Canada: Case Study – Gregory Crowder And Trial Lawyers Association Of British Columbia v. Attorney General Of British Columbia, 2019 BCSC 1824

Last Updated: November 7 2019
Article by Meera Jain

On February 11, 2019, the Lieutenant Governor in Council ("LGC") amended the Supreme Court Civil Rules to limit the use of experts in vehicle actions. According to the new Rule 11-8, each party to a vehicle action would only be allowed to tender at trial up to three expert opinions on the issue of damages arising from personal injury or death. The limitation did not apply to experts retained to comment on liability. The parties could potentially rely on more than three expert reports either through an agreement, by application to the court, or by agreeing to retain joint experts. The limitation was scheduled to apply to all personal injury actions after February 1, 2020.

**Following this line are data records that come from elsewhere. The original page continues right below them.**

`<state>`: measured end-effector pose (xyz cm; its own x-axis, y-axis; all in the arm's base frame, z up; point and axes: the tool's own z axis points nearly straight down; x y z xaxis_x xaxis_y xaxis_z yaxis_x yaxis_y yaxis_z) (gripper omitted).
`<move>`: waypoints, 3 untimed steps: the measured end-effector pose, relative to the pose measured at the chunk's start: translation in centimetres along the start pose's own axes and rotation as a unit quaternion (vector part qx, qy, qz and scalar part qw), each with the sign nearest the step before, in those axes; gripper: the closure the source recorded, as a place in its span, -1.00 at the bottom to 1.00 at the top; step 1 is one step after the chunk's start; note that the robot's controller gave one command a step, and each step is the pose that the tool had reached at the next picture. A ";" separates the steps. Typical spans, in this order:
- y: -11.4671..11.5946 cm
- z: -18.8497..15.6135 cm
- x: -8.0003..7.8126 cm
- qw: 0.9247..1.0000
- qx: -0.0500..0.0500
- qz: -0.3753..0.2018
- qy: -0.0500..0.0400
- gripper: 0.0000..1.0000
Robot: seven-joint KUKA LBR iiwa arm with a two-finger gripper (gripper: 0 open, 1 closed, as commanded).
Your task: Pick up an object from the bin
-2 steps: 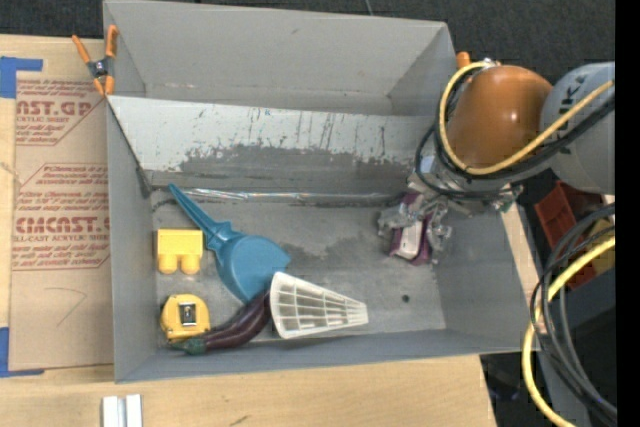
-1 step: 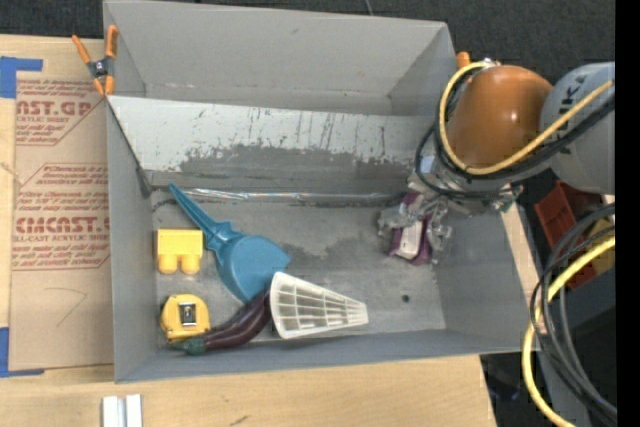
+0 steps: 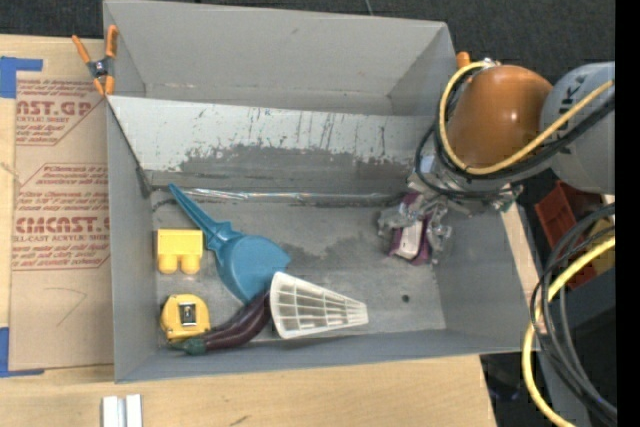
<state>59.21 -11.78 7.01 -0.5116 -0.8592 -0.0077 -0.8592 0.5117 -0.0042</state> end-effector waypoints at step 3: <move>0.1 -4.5 -0.1 1.000 -0.001 0.000 0.000 1.00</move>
Offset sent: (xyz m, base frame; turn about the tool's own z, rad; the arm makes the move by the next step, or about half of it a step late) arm -0.0001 0.0001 0.0692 0.0000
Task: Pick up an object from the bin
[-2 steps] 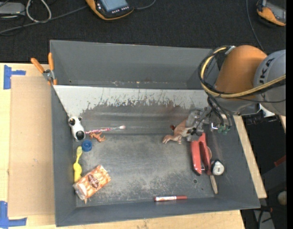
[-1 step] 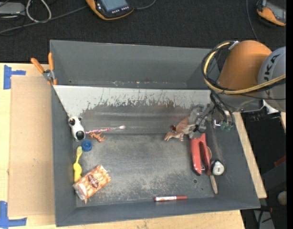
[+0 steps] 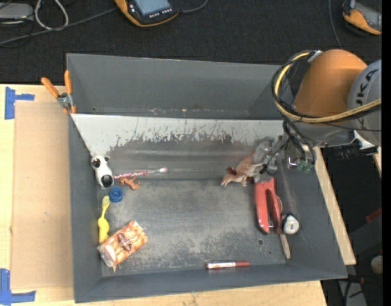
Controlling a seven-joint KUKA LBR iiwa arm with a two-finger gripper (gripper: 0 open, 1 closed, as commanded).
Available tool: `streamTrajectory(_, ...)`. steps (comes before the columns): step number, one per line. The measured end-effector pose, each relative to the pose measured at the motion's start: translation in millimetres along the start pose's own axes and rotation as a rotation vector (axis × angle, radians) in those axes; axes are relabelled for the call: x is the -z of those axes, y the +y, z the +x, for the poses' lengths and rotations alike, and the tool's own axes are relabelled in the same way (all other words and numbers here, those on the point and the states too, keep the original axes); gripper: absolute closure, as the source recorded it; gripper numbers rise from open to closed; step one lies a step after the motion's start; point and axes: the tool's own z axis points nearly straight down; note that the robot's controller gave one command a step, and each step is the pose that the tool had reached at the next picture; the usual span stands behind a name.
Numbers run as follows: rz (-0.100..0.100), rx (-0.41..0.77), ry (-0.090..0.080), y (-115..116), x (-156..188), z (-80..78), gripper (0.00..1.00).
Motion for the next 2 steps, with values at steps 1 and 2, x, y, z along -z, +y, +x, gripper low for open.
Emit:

In the recent reasons for judgment in the case of Crowder v. British Columbia (Attorney General), 2019 BCSC 1824, Chief Justice Hinkson has declared Rule 11-8 unconstitutional and of no force or effect.

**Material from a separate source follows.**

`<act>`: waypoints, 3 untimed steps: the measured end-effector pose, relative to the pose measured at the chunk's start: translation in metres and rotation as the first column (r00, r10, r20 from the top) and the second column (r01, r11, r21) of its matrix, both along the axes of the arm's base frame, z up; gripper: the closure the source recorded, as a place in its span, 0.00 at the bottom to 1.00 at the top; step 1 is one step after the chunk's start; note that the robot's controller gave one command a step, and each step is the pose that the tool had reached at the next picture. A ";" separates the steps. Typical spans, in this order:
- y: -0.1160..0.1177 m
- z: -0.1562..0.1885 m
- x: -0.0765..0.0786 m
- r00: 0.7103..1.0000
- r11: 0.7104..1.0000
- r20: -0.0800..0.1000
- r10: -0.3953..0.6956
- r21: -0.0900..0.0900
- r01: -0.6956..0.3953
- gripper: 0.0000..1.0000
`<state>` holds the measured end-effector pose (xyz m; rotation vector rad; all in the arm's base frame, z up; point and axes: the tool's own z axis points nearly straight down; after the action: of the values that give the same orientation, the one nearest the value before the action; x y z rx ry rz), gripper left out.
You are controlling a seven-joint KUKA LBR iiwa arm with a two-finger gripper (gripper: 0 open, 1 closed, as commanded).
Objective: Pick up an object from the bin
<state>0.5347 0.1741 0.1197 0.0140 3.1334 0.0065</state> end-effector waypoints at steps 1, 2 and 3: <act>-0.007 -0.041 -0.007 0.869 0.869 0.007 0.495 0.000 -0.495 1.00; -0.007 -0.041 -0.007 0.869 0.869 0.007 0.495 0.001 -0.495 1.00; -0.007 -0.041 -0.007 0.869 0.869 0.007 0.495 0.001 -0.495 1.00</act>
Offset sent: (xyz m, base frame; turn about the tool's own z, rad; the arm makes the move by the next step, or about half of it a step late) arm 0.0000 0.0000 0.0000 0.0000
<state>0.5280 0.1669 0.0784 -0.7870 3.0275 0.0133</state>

In Crowder, the petitioners, Mr. Crowder, a claimant in a vehicle action, and the Trial Lawyers of British Columbia, argued that Rule 11-8 was unconstitutional for three reasons:

  • Rule 11-8 was contrary to the convention that requires such changes to be proposed or approved by the Committee;
  • Rule 11-8 was not authorized by the Court Rules Act;
  • Rule 11-8 was unconstitutional because it contravened s. 96 of the Constitution Act, 1867 by inhibiting the power of the Supreme Court of British Columbia to control its process and by denying access to the court to litigants.

With respect to the first ground, Chief Justice Hinkson declined to determine if the convention contended for by the petitioners exists and further determined that a court cannot enforce a convention through its mandatory jurisdiction.

On the second ground, Chief Justice Hinkson found that portions of Rule 11-8 were ultra vires the Court Rules Act (i.e. beyond the legal authority endowed by the Act) and were inconsistent with the object of the Act and the scope of the statutory mandate.

Chief Justice Hinkson found that under the Act, the LGC's rule making authority is restricted to addressing matters of practice and procedure and that it has no express authority to effect a change in substantive law through rules of civil procedure. He further found that Rule 11-8 did not merely address a matter of practice and procedure but in essence prevented the proof of facts relating to damages by categorically barring the use of expert evidence that would otherwise be admissible. In other words, by limiting the number of experts retained separately by each party, the LGC had pre-determined what will constitute sufficient adversarial evidence on the issue of damages, which in turn had the effect of impinging on substantive rights of litigants to present their case in court.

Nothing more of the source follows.